The first step to diagnosis is a detailed evaluation from a head and neck surgeon, which includes a history and physical exam. A fiberoptic flexible laryngoscopy will likely be performed under local anesthesia in clinic to visually evaluate the suspected areas of the throat. This is done in order to see areas the human eye cannot normally see. If the suspected area warrants, a head and neck surgeon may be able to perform a biopsy in clinic or may bring you to the operating room for an exam and biopsy under anesthesia. A biopsy will be evaluated by a pathologist in order to determine whether the mass is benign or malignant and if malignant, which type it is.

A complete work up will include different radiological tests to determine metastasis or spread to the regional lymph nodes in the neck or other distant organs including the lungs or liver. The following are the most common tests used:

  • CT (computerized tomography) scan
  • Ultrasound
  • MRI (magnetic resonance imaging) scan
  • PET (positron emission tomography) scan
  • CXR (chest x-ray)

Laboratory tests may also be ordered depending on the medical status of patients. We will also obtain all medical records pertaining to your diagnosis.

After obtaining all tests, we follow the most up to date AJCC (American Joint Committee on Cancer) Cancer Staging System to stage your cancer. Staging describes the primary tumor, spread to regional lymph nodes and spread to other organs. We discuss and finalize recommendations for treatment at our Multidisciplinary Head and Neck Tumor Conference.

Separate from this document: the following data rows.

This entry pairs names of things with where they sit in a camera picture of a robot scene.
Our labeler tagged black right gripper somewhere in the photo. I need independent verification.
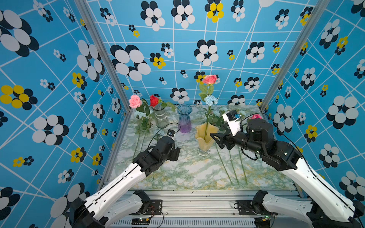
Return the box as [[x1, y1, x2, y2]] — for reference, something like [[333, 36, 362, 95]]
[[210, 123, 264, 157]]

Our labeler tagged white blue flower bunch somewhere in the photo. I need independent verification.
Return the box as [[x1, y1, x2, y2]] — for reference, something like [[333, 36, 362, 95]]
[[218, 106, 240, 184]]

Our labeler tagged yellow fluted glass vase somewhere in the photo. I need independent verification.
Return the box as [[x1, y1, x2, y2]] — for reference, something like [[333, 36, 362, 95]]
[[195, 123, 219, 157]]

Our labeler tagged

Treatment of Oropharyngeal Cancer

Treatment for oropharyngeal cancer can involve one or a combination of different treatment modalities. This includes surgical resection, radiation therapy and chemotherapy. All oropharyngeal cancer, whether it is HPV-mediated or not, will need to be discussed at our Multidisciplinary Head and Neck Tumor Conference with radiation oncologists, medical oncologists, along with other specialties to determine the best modality of treatment whether it comes in the form of surgery alone or a combination of surgery, radiation therapy and chemotherapy.

Our surgeons are trained in contemporary surgical techniques including Transoral Robotic Surgery (TORS). This offers significantly less morbidity than traditional surgical techniques. When surgically indicated, this minimally invasive technique is employed to decrease healing time hospital stay.

Laryngeal Cancer

Overview of Laryngeal Cancer

The larynx, also known as the voice box, is a structure in the neck that is responsible for creating a voice and protecting the lungs from solid and liquid food. The larynx has 3 subsites including the supraglottis, glottis and subglottis. Cancers in each of these subsites can different behaviors and patterns of spread. The most common cancer of the hypopharynx  is squamous cell carcinoma (SCC). Other cancers can form here as well including minor salivary gland malignancies (See Salivary Gland Cancer, make into link to that page).  Smoking and other forms of tobacco use are the most significant risk factors for cancer in the hypopharynx.

Signs and Symptoms of Laryngeal Cancer

Because this area of the throat is not visible by just looking into the mouth, no mass in the throat will be visible. The first sign can be hoarseness, trouble swallowing or a neck mass. If you are an adult and have any symptoms, a head and neck surgeon can perform tests and determine whether this is cancer or not.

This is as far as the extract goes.